Even before the AMC closure announcement, Grady had expansion plans underway to add 180 new beds by the end of next year, open a new nearby outpatient and specialty clinic building and reconfigure its existing main hospital space.

But Haupert said until that expansion is complete, Grady will need more short-term space.

“One thing that we’re going to have to do [in the interim] is place what is called a ‘temporary medical unit,’ which is a mobile hospital, down on the corner of Coca-Cola and Pratt Streets,” Haupert said.  

It’s a good solution, Haupert said — for now. He said a better solution would be expanding Medicaid so patients could regularly see a primary care doctor instead of ending up — often sicker — in the ER.

“It really is the best thing we could do in Georgia for the 600,000 people that still remain uninsured,” Haupert said. “People who have been unable to get the health care they need to reach their potential for health would then have a huge step up on being able to do that. And second, having financial dollars that help cover the cost of that care.”

Reimbursements for that medical care for patients who can’t afford to pay would go up significantly if the state fully expands Medicaid, said Laura Colbert, who heads the policy group Georgians for a Healthy Future.

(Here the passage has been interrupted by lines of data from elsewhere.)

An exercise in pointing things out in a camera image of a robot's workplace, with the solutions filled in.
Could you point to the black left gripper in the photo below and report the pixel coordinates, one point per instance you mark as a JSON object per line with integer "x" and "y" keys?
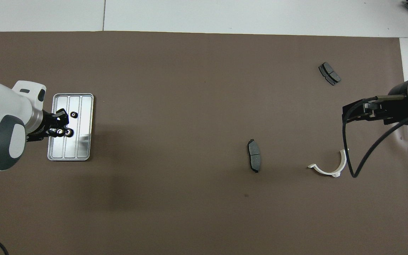
{"x": 48, "y": 124}

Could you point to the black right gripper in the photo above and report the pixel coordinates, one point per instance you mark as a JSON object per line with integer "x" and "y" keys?
{"x": 398, "y": 109}

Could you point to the silver metal tray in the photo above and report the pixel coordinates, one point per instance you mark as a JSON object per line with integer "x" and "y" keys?
{"x": 83, "y": 141}

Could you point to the short dark brake pad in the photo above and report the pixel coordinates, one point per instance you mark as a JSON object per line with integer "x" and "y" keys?
{"x": 329, "y": 73}

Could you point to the white semicircular plastic clamp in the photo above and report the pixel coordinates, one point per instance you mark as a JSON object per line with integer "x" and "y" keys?
{"x": 331, "y": 172}

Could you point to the brown paper mat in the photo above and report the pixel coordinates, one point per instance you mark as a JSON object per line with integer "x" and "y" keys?
{"x": 172, "y": 88}

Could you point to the long dark brake pad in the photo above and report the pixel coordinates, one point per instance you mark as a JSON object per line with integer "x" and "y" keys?
{"x": 254, "y": 156}

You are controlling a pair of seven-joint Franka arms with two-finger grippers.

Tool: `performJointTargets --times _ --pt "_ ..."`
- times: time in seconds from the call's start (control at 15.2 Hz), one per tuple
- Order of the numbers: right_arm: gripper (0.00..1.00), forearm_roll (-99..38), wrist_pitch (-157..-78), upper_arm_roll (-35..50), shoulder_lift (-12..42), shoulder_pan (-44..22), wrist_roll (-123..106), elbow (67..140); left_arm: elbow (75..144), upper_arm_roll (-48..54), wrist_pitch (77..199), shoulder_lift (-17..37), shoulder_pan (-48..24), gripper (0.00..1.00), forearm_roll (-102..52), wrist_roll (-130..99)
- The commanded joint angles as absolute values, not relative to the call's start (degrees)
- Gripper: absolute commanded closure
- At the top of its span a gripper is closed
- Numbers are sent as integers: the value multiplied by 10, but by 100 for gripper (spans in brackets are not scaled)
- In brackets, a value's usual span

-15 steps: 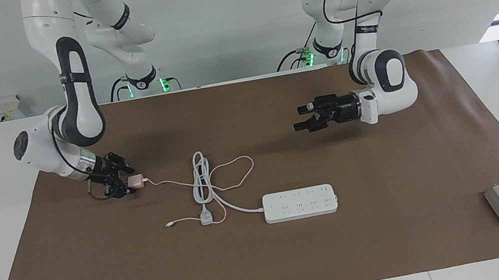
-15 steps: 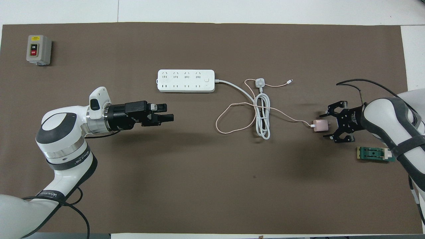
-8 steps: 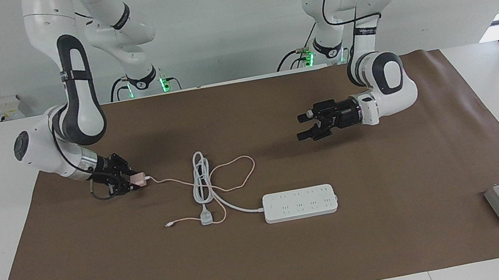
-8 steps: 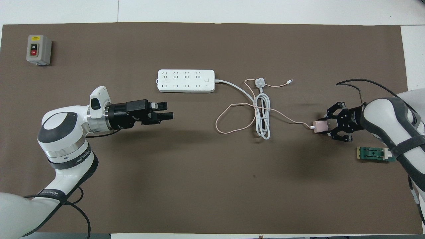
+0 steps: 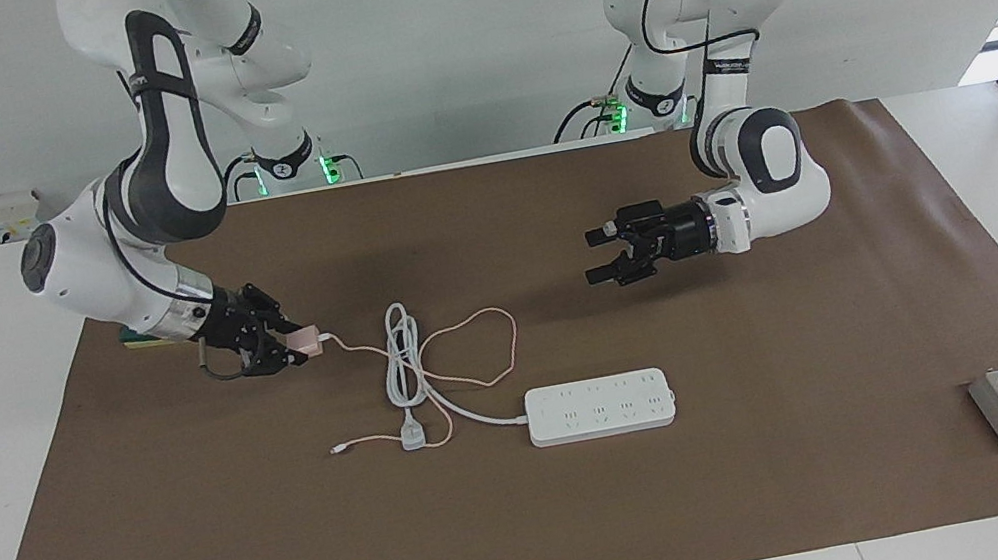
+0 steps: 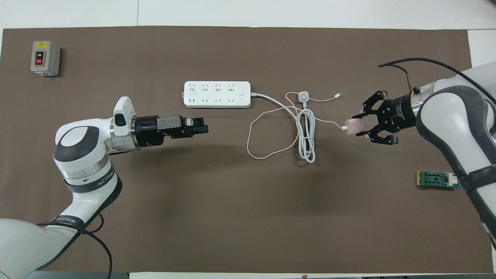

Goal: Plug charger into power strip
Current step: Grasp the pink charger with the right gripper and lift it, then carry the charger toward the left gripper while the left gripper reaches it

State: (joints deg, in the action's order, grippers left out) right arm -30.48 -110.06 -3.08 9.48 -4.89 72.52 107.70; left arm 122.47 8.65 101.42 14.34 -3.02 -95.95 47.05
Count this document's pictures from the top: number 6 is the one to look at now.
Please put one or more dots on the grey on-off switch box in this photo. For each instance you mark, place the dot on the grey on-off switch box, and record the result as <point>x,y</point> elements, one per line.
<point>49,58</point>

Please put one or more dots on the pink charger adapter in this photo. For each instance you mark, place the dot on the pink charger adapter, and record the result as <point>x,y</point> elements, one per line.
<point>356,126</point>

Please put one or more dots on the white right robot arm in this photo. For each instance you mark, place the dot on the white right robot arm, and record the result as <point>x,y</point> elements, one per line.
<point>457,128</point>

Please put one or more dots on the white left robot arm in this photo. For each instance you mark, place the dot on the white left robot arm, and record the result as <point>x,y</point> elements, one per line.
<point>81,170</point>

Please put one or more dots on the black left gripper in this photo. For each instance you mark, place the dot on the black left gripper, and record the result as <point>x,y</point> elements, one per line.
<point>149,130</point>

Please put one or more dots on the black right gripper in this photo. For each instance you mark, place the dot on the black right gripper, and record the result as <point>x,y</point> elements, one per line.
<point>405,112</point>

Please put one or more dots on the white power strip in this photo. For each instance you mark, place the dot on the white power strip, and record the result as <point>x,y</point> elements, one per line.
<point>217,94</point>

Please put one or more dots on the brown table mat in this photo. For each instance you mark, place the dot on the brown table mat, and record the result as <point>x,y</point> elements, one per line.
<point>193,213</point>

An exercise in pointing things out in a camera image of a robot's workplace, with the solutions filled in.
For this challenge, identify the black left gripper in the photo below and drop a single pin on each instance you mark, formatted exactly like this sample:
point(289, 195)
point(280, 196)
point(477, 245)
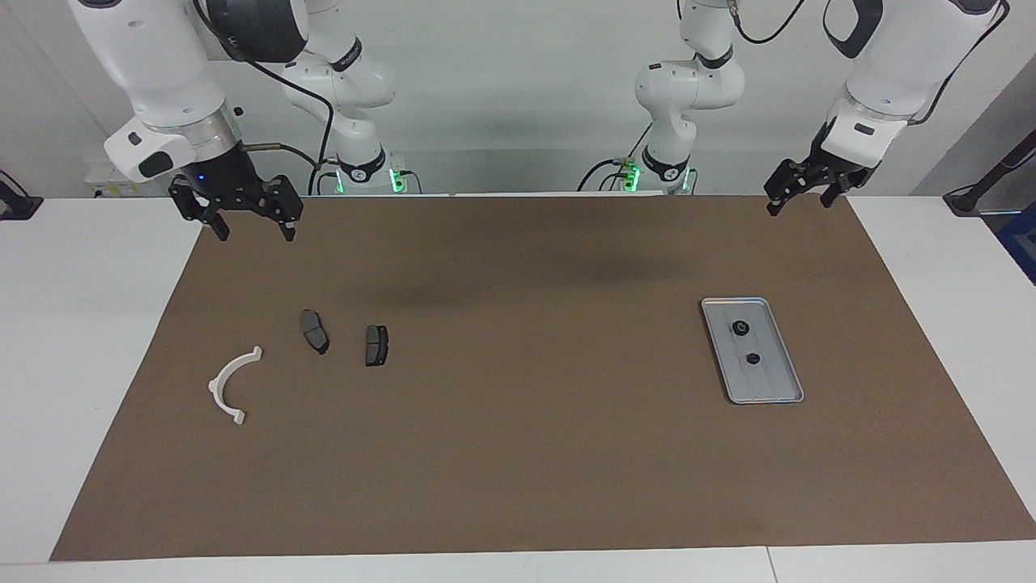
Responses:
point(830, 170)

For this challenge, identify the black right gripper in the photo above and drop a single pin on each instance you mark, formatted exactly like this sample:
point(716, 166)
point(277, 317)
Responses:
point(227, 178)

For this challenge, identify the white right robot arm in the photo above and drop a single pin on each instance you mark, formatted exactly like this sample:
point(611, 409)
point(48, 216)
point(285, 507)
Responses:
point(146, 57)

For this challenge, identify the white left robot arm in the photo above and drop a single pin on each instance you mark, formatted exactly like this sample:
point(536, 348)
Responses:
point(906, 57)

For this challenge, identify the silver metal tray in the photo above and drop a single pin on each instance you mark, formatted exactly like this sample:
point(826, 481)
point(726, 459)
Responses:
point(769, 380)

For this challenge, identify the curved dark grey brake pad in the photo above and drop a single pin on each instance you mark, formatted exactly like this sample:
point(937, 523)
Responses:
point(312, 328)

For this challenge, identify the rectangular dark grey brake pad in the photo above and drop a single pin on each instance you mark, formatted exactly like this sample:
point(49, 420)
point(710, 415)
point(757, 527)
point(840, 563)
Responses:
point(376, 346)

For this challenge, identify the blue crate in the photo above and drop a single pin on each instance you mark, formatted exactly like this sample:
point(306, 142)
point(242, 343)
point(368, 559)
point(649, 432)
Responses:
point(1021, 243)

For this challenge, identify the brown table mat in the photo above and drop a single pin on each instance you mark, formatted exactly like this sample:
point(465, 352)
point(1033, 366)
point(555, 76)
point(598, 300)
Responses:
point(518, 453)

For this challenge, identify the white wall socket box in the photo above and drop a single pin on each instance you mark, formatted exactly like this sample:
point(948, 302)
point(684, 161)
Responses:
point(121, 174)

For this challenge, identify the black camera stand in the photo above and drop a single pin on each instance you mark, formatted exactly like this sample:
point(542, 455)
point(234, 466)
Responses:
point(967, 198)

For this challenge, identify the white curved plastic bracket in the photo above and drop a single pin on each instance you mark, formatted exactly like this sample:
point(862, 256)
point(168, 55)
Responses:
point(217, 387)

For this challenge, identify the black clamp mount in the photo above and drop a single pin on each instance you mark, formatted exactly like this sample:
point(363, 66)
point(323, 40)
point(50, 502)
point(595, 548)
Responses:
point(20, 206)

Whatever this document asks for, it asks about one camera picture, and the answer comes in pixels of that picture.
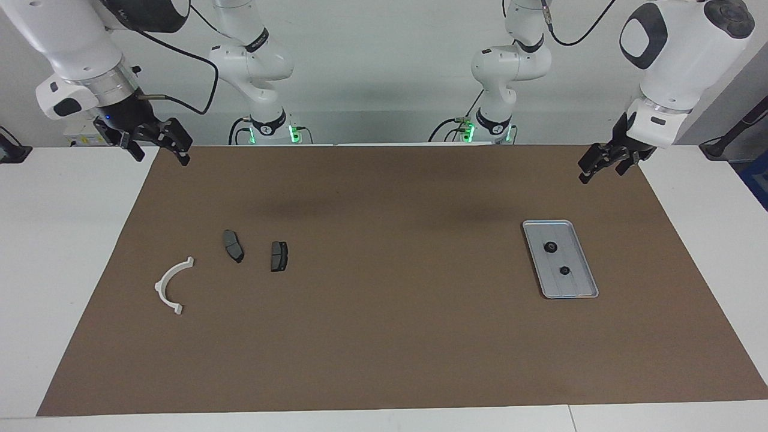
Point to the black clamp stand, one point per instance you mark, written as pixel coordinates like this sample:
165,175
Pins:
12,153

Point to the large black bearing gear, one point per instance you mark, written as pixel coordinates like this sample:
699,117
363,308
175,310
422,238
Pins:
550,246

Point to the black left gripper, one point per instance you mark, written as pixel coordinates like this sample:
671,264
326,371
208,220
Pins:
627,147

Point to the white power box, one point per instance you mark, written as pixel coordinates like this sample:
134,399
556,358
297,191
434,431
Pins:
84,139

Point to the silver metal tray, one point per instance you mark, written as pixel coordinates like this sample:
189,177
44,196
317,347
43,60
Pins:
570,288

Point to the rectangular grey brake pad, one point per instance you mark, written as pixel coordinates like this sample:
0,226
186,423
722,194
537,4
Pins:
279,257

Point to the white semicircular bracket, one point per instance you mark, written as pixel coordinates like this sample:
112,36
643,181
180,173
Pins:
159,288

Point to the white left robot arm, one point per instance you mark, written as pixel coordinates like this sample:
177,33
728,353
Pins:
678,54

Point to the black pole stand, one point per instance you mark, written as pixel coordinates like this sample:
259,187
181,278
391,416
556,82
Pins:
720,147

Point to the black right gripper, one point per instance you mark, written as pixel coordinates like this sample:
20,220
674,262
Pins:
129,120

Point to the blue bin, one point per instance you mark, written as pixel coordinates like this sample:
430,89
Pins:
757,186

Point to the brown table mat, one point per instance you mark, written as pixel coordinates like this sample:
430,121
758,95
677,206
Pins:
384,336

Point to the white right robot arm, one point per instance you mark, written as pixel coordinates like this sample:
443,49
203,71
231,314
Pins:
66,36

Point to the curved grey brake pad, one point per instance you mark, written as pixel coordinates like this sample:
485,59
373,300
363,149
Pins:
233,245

“Many more of their patients would be insured and therefore that would reduce the losses that they see at the hospitals,” she said.

Wellstar officials say expanding Medicaid would have helped AMC’s financial sustainability but that Medicaid expansion alone would not have kept it open, citing millions of dollars in operating losses. 

Last week at a campaign event in Atlanta, Governor Brian Kemp reiterated his opposition to expanding Medicaid.

Instead he’s been working directly with hospitals and elected officials on ways to mitigate the impacts of Atlanta losing the nearly 500-bed AMC.

“We’re hard at work, my team is as well,” Kemp said, “and we are going to figure this out.”

More details about the state’s plans are expected this week.